Privacy statement for speaking engagement requests

What is our legal framework?

All personal data are processed in accordance with European Union data protection law, as set out in Regulation (EU) 2018/1725 (EUDPR).

Why do we process personal data?

Personal data are processed in the context of invitations extended to ECB Executive Board or Supervisory Board members and ECB subject matter experts to participate in events organised by parties outside the ECB. The data will be used for contact management purposes.

What is the legal basis for processing your personal data?

Your personal data are processed by the ECB:

• in the performance of a task carried out in the public interest, based on Article 5(1)(a) EUDPR, in conjunction with Articles 10 and 11 on transparency as one of the EU’s key principles;

• because you consented to this processing by providing the personal data requested. You may withdraw your consent at any time by contacting invitation@ecb.europa.eu. All processing of your personal information will stop once you withdraw your consent; however, any processing that has already taken place remains lawful.

Who is responsible for processing your personal data?

The ECB is the controller for the processing of your personal data. The Directorate General Communications and Directorate General Market Infrastructure and Payments are responsible for this processing. ADITO acts as a processor or sub-processor. It will process personal data only on documented instructions from the ECB (see ADITO’s privacy statement).

Who will be the recipients of your personal data?

The recipients of your personal data (including entities with access to the personal data) will be members of staff in the Directorate General Communications and the Directorate General Market Infrastructure and Payments, relevant external staff, dedicated expert staff from other divisions and internal and external security personnel at the ECB.

The recipients of the data will be members of staff who are responsible for interview, publication and contact management, including related activities such as building entrance checks, processing access badges and plausibility checks.

What categories of personal data are collected?

The ECB processes the following personal data based on the information provided by the requester in the webform or via email correspondence:

• Title
• First and last name
• Function
• Organisation
• Email address
• Telephone, mobile phone number
• Postal address
• Nationality

Will your personal data (in a clear or encrypted form) be processed (e.g. transferred, accessed or stored) in third countries or by international organisations?

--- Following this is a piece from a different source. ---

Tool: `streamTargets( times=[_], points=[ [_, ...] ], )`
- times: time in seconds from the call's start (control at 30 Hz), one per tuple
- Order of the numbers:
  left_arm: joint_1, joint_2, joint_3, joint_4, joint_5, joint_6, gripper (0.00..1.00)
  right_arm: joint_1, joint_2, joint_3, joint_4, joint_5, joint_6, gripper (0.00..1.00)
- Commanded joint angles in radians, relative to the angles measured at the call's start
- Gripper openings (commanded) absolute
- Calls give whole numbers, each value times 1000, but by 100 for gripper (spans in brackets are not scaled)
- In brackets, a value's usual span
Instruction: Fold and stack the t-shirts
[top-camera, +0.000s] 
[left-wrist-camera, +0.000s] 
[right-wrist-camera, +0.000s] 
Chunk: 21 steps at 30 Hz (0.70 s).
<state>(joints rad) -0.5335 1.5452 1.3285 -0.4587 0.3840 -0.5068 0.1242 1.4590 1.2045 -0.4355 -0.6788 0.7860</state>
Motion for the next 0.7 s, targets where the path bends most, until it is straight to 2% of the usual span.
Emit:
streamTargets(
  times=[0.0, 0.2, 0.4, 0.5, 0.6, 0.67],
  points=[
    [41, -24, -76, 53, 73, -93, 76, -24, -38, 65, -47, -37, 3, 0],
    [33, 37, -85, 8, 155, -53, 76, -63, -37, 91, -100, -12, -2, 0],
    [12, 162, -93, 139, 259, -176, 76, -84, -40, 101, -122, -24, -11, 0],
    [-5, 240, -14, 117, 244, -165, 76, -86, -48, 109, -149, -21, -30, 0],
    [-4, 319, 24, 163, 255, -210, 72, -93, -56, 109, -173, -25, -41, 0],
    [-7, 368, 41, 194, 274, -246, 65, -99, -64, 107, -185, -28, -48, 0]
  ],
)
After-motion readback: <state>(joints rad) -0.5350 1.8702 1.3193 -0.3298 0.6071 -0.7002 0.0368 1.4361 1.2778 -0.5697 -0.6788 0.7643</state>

The ECB does not foresee any transfer of your personal data to third countries or international organisations. However, your personal data might exceptionally be processed in third countries or by international organisations based on the derogations for specific situations set out in Article 50(1) EUDPR.

How long will the ECB keep personal data?

Your personal data will be stored for a maximum of five years before being deleted.

Please note that personal data may be held in the ECB’s archives in accordance with Decision (EU) 2023/1610 of the European Central Bank of 28 July 2023 establishing the historical archives of the European Central Bank.

What are your rights?

You have the right to access your personal data and correct any data that are inaccurate or incomplete. You also have (with some limitations) the right to delete your personal data and to object to or to restrict the processing of your personal data in line with the EUDPR. The ECB may restrict your rights to safeguard the interests and objectives referred to in Article 25(1) EUDPR.

Who can you contact for queries or requests?

You can exercise your rights by contacting the Directorate General Communications at invitation@ecb.europa.eu or the Directorate General Market Infrastructure and Payments at MIPCommunication@ecb.europa.eu.You can also directly contact the ECB’s Data Protection Officer at dpo@ecb.europa.eu for all queries relating to your personal data.

Addressing the European Data Protection Supervisor

If you consider that your rights under the EUDPR have been infringed as a result of the processing of your personal data, you have the right to lodge a complaint with the European Data Protection Supervisor at any time.